Говорили о родных, как о чужих, почти о врагах. Враги человеку домашние его, — оба понимали, что это значит.

— Неужели вы думаете, Lise, что все это может иметь на меня какое-нибудь влияние? — произнес он ласково и взял ее за руку.

Она молчала, потупившись.

— Не верите? — повторил он еще ласковее.

— Верю, но если мне трудно, не моя вина…

— А чья? Говорите, говорите же все, Lise, ради Бога!

— Я узнаю иногда от других то, что должна бы знать от вас, — сказала она и, подняв глаза, посмотрела на него решительно.

— Что же именно?

— Отреченье от престола.

— Сколько раз я говорил вам. Забыли?

— Говорили в шутку.

— Ну, не совсем…

— Да, не совсем: Константин уже отрекся, и Николай — наследник.

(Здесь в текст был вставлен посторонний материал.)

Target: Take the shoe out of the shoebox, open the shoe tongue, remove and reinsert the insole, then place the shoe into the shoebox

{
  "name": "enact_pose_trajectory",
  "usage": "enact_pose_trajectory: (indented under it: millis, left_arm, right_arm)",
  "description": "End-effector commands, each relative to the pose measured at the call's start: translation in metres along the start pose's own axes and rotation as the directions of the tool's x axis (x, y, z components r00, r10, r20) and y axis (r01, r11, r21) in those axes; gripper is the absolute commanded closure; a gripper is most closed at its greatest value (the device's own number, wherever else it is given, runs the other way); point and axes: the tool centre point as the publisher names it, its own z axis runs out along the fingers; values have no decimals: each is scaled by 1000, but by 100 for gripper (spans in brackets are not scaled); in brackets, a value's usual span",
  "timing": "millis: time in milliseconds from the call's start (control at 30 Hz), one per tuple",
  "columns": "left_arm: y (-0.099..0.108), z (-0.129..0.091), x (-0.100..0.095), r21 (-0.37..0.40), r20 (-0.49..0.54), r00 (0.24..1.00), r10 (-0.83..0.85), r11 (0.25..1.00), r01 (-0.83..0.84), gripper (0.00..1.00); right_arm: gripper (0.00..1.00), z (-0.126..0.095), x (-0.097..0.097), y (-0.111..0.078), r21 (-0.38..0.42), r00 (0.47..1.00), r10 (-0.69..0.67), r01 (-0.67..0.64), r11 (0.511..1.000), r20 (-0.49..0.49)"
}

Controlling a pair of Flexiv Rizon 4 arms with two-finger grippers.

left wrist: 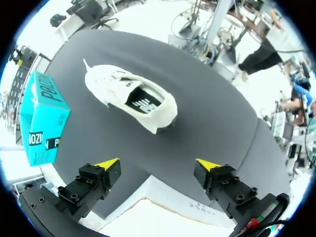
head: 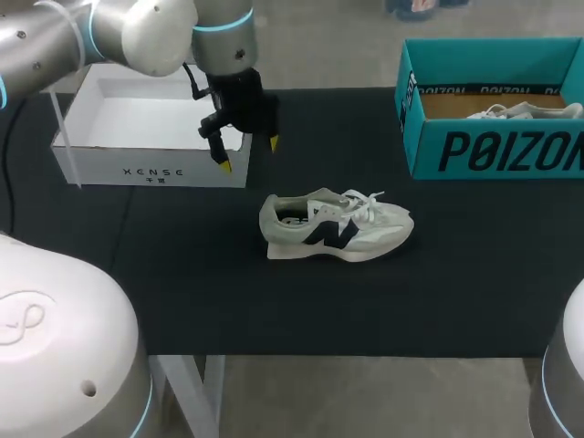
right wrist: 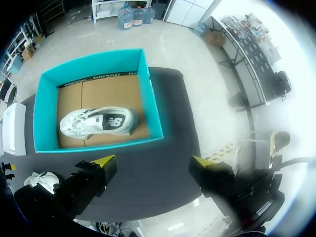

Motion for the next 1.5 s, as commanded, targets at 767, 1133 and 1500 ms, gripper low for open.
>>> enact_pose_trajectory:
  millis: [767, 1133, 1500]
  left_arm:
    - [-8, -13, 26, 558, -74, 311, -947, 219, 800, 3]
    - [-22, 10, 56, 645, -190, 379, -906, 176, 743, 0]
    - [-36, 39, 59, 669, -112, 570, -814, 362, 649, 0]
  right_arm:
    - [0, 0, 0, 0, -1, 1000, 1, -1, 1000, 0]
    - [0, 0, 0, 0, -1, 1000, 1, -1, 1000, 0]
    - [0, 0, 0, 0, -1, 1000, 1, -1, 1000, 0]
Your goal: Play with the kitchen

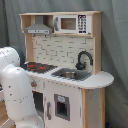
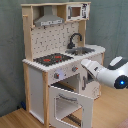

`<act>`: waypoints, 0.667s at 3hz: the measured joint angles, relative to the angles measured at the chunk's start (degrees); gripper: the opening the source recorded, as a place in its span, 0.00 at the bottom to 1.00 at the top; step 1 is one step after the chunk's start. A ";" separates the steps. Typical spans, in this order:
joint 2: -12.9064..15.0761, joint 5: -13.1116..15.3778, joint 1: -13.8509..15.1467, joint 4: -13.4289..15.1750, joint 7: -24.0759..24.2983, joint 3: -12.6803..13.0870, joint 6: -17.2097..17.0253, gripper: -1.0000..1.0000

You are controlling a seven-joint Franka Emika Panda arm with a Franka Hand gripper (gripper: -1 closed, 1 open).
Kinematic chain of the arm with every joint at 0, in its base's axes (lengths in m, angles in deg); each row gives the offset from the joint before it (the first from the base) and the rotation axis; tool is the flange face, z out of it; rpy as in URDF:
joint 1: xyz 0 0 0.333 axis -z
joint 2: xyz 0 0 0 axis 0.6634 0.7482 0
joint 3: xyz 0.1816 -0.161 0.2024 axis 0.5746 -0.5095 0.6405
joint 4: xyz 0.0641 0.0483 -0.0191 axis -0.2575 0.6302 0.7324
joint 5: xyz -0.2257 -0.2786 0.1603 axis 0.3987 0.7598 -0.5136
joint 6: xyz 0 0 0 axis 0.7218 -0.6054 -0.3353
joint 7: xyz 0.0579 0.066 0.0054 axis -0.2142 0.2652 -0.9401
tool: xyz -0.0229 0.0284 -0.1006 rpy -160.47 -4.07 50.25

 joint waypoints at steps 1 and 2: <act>0.37 4.15 -0.43 -0.63 -3.36 0.18 -2.41 1.00; 0.39 6.67 -0.63 -0.63 -6.66 0.74 -6.36 1.00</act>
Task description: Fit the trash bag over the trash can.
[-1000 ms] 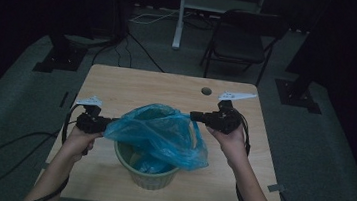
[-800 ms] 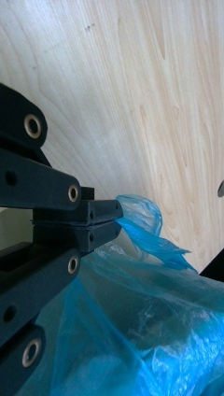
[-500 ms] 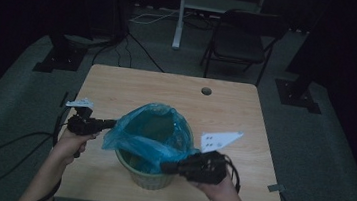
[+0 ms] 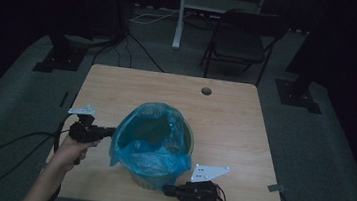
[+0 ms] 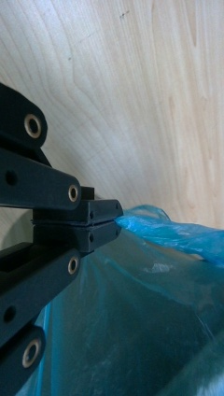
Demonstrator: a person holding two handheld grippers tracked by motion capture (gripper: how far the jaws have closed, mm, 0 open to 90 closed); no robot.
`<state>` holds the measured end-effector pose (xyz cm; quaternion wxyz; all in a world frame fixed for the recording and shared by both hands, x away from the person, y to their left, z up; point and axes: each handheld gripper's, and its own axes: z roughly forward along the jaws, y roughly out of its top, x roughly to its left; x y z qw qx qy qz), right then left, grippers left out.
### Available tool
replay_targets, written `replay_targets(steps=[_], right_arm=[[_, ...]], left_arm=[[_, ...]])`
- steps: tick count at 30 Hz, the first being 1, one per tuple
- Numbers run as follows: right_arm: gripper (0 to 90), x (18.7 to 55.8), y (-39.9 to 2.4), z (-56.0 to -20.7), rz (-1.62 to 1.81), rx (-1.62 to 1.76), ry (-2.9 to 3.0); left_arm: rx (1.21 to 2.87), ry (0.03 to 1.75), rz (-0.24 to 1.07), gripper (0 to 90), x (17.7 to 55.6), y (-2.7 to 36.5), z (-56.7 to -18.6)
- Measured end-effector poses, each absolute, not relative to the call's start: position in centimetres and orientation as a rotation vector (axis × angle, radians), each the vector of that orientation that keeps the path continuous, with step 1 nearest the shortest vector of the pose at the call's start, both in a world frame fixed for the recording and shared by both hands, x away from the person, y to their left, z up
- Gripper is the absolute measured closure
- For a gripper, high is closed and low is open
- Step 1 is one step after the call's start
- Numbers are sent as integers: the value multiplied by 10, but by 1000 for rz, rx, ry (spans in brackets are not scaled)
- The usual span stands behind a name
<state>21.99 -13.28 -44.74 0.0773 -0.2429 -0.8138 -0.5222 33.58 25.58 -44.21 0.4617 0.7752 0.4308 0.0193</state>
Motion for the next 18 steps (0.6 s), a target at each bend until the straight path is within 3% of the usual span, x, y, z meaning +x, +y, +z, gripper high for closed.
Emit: replay_targets(steps=[2, 18], right_arm=[[900, 229, -139, -458, -1535, -803, -2425], [900, 244, -178, -489, -1518, -1035, -2355]], left_arm=[[1930, 1087, 116, 900, 336, 254, -442], [2001, 1093, 36, 900, 348, 225, -476]])
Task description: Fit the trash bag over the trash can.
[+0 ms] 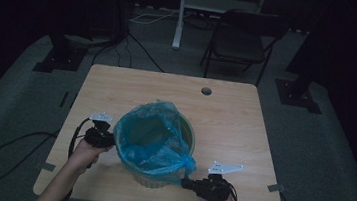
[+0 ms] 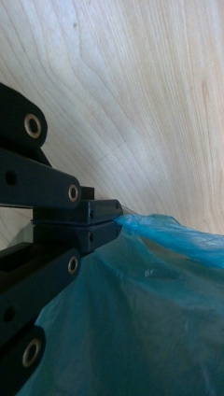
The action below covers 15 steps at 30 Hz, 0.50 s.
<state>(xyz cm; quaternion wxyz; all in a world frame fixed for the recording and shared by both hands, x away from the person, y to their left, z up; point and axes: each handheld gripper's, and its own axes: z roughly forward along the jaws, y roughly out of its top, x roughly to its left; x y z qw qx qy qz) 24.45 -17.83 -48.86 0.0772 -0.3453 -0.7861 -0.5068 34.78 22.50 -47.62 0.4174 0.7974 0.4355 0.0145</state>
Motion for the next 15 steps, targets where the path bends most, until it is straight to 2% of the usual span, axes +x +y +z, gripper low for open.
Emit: replay_targets(steps=[11, 14, 15], right_arm=[[900, 242, -194, -490, -1538, -1112, -2350], [900, 245, -193, -496, -1462, -1171, -2423], [900, 255, -196, -514, -1391, -1223, -2376]], left_arm=[[1963, 1107, -24, 889, 348, 219, -491], [1945, 1106, -24, 885, 345, 222, -490], [1950, 1107, -20, 885, 344, 225, -491]])
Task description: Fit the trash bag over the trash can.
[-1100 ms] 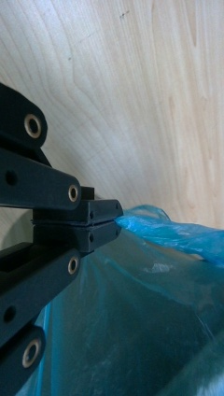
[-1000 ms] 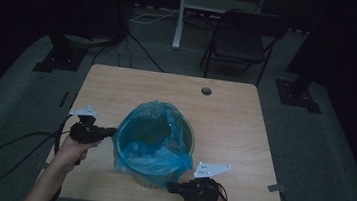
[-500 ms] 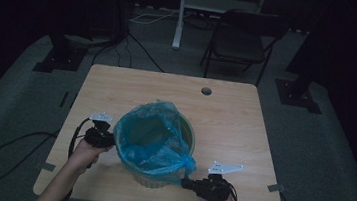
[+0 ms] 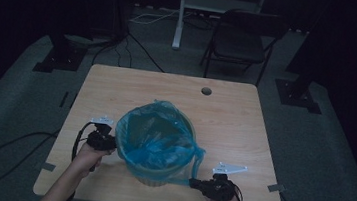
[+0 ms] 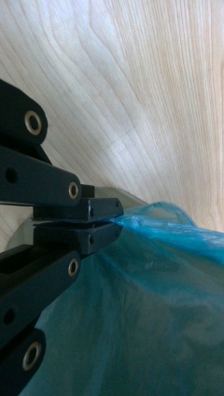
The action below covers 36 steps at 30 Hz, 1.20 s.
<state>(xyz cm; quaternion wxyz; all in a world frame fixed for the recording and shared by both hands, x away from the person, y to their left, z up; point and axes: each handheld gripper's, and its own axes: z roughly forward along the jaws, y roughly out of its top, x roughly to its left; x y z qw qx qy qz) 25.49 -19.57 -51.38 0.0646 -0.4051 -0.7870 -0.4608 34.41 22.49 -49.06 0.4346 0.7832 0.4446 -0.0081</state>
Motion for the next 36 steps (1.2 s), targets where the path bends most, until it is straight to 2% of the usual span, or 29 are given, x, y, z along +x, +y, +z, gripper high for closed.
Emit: replay_targets(steps=[6, 7, 8, 14, 16, 17, 18, 25, 27, 28, 29, 31, 36], right_arm=[[900, 266, -195, -523, -1344, -1244, -2365], [804, 268, -196, -519, -1341, -1232, -2350], [762, 268, -198, -516, -1353, -1240, -2353], [648, 273, -230, -457, -1641, -1259, -2265], [648, 273, -230, -457, -1641, -1259, -2265], [579, 289, -234, -419, -1774, -1237, -2284], [559, 298, -231, -409, -1791, -1225, -2290], [512, 368, -184, -372, -1774, -1100, -2272], [567, 382, -168, -370, -1736, -1104, -2318], [633, 389, -162, -370, -1705, -1106, -2338], [755, 394, -157, -370, -1672, -1097, -2355], [899, 399, -154, -369, -1691, -1123, -2361], [900, 407, -148, -369, -1680, -1170, -2433]], left_arm=[[1974, 1185, -2, 887, 346, 230, -501], [1953, 1181, -8, 888, 346, 232, -502], [1956, 1183, -8, 888, 345, 234, -503], [1947, 1192, 0, 891, 344, 241, -503], [1950, 1199, 8, 892, 345, 241, -503], [1974, 1197, 18, 898, 345, 241, -503], [1985, 1204, 30, 897, 345, 239, -504], [1984, 1199, 12, 896, 346, 236, -506], [1974, 1188, -2, 896, 346, 238, -505], [1976, 1187, 4, 896, 345, 239, -504], [1975, 1185, 13, 896, 345, 240, -503], [1965, 1182, 3, 896, 344, 243, -502], [1980, 1204, 14, 897, 343, 247, -504]])
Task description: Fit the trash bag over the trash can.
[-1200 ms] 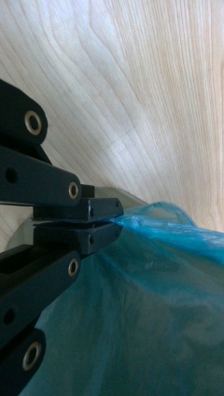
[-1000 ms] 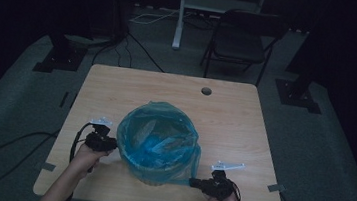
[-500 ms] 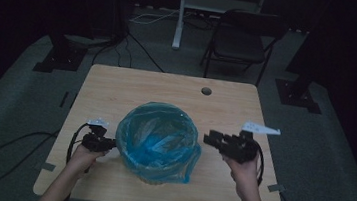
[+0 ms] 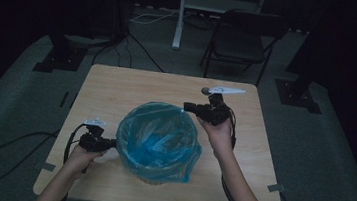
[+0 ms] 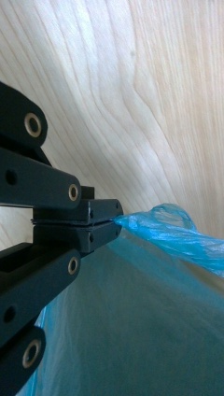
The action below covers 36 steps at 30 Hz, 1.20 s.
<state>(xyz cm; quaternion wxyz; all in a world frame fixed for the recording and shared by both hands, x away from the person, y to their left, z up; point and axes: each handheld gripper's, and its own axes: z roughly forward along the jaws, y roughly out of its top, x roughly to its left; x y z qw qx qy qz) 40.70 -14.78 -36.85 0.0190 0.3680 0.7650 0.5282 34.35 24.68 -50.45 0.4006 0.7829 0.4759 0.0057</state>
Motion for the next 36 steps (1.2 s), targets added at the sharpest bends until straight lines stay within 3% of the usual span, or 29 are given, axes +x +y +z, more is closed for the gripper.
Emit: replay_targets(steps=[7, 18, 23, 25, 26, 27, 30, 33, 36], right_arm=[[900, 425, -145, -385, 1551, 1226, 2383], [900, 450, -133, -467, 1409, 1440, 2506], [895, 454, -134, -483, 1373, 1505, 2506], [732, 453, -138, -477, 1399, 1504, 2473], [706, 453, -141, -473, 1418, 1503, 2464], [628, 452, -145, -468, 1433, 1501, 2452], [470, 448, -158, -454, 1455, 1507, 2378], [384, 443, -177, -445, 1505, 1524, 2308], [325, 437, -192, -442, 1512, 1529, 2259]], left_arm=[[2021, 1215, 12, 896, 345, 242, -513], [2075, 1207, -1, 895, 345, 237, -522], [2055, 1204, 31, 865, 342, 240, -517], [2042, 1177, 51, 814, 338, 242, -513], [2023, 1172, 58, 799, 336, 243, -510], [2002, 1162, 69, 713, 335, 246, -508], [1961, 1183, 95, 637, 331, 255, -506], [1926, 1207, 107, 610, 327, 267, -507], [1882, 1237, 107, 498, 322, 279, -509]])
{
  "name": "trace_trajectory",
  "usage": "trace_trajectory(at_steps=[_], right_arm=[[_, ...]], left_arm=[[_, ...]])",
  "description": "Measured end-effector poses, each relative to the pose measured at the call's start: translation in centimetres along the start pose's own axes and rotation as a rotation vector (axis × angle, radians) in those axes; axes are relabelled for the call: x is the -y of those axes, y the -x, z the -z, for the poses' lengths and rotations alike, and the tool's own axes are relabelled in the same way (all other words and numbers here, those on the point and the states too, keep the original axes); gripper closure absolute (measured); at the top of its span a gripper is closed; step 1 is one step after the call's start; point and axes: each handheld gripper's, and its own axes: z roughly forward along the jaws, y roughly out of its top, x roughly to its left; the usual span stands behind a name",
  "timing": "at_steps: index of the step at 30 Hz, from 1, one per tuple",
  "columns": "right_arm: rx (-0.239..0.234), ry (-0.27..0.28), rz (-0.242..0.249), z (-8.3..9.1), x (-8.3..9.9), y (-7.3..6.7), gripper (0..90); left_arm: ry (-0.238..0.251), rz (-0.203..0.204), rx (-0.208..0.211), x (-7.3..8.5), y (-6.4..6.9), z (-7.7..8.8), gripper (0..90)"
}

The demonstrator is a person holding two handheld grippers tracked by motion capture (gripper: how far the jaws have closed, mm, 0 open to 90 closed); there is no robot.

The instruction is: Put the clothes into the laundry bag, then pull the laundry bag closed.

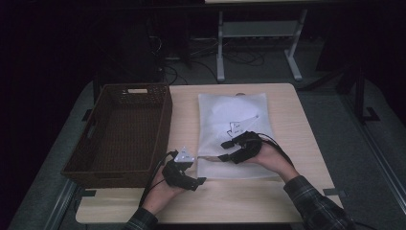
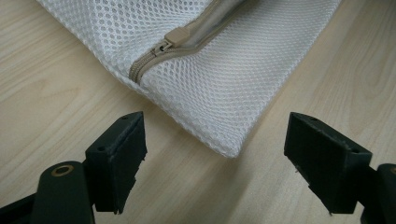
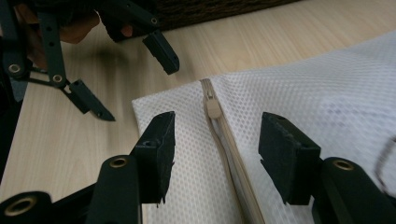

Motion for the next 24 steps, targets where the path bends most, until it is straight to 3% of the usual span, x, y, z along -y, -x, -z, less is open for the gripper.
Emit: trace_trajectory(at_steps=[7,17,24], right_arm=[[-0.031,-0.045,0.013,-3.0,-0.3,0.8,42.9],[0.014,-0.163,0.105,-6.6,0.4,0.8,43.7],[0.055,-0.127,0.12,-6.7,1.1,0.6,51.9]], left_arm=[[0.001,0.001,0.005,0.0,0.0,-0.1,20.6],[0.001,0.004,0.002,0.0,-0.2,-0.1,20.6],[0.006,0.017,-0.002,-0.1,-0.3,-0.2,20.7]])
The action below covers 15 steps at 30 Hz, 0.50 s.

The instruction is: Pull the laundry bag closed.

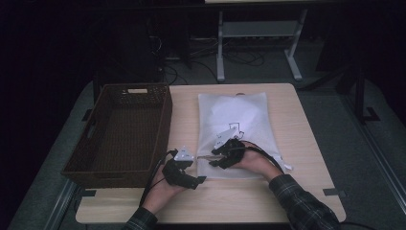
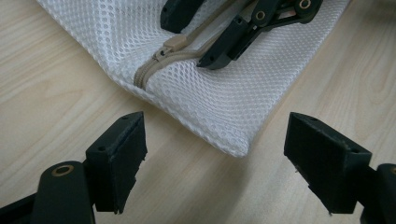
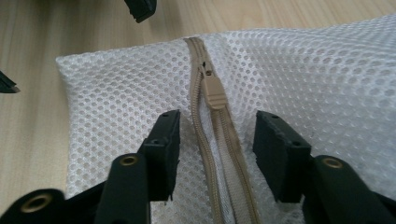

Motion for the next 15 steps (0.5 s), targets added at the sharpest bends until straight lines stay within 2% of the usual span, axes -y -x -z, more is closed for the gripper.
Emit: trace_trajectory(at_steps=[4,11,15], right_arm=[[0.014,0.024,-0.016,0.06,0.33,-0.08,58.5],[0.058,0.033,-0.017,0.24,0.6,-0.36,82.4],[0.079,0.062,-0.034,0.23,0.91,-0.47,85.3]], left_arm=[[-0.004,-0.003,-0.001,-0.05,0.11,-0.1,21.1],[0.0,-0.001,-0.006,-0.24,0.12,-0.2,21.2],[0.002,0.005,-0.005,-0.41,0.05,-0.15,21.2]])
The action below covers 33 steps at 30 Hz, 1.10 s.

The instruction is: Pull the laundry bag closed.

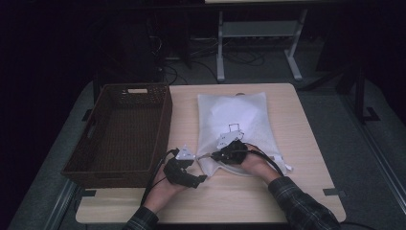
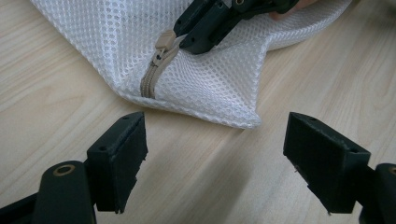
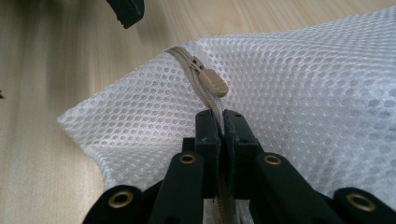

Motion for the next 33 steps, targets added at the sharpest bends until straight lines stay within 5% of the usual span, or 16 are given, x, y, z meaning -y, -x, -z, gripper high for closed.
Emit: trace_trajectory(at_steps=[10,18,27,33], right_arm=[[0.036,0.107,-0.037,3.0,0.2,0.1,86.6],[0.072,0.154,-0.032,4.6,0.2,0.0,87.0],[0.079,0.196,-0.03,5.4,0.0,-0.1,87.5],[0.079,0.214,-0.035,5.8,0.2,-0.1,87.5]], left_arm=[[0.04,0.025,0.008,-1.7,-0.3,0.4,23.0],[0.088,0.05,0.059,-4.0,-0.7,0.1,26.8],[0.059,0.113,0.066,-4.3,-1.9,-1.1,27.0],[0.053,0.135,0.126,-4.2,-2.3,-1.8,28.9]])
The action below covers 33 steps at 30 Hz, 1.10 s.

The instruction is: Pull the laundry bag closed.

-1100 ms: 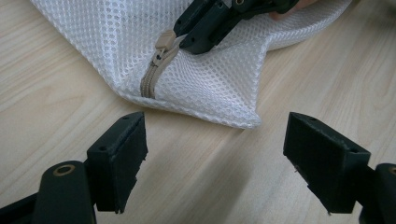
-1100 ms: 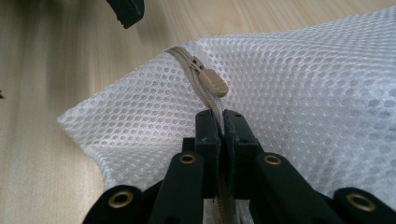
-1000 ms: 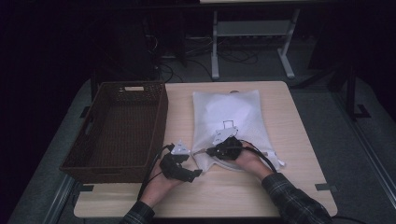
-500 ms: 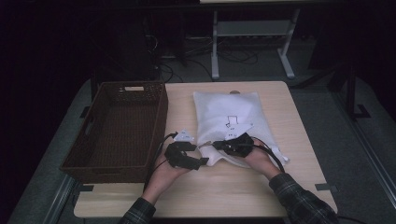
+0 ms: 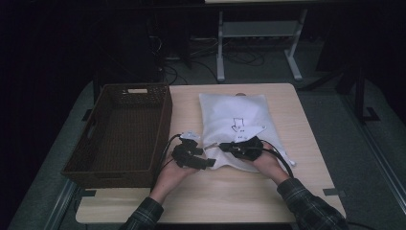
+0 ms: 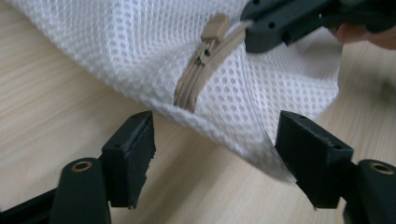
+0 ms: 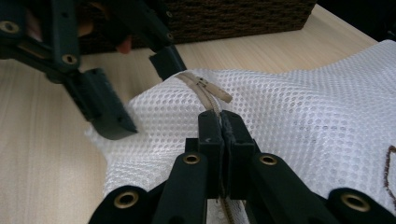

— Откуда вы знаете? Ничего не решено. Может быть, после моей смерти…

— Нет, при жизни. Вы так и сказали им. Маменька спрашивала меня: «Не показывал ли он вам чего-нибудь?» Значит, есть что-то…

Наклонившись над кучкой бирюлек, он старался выудить боченочек.

— Скучные дела, мой друг! Вы знаете, я никогда не говорю с вами о политике…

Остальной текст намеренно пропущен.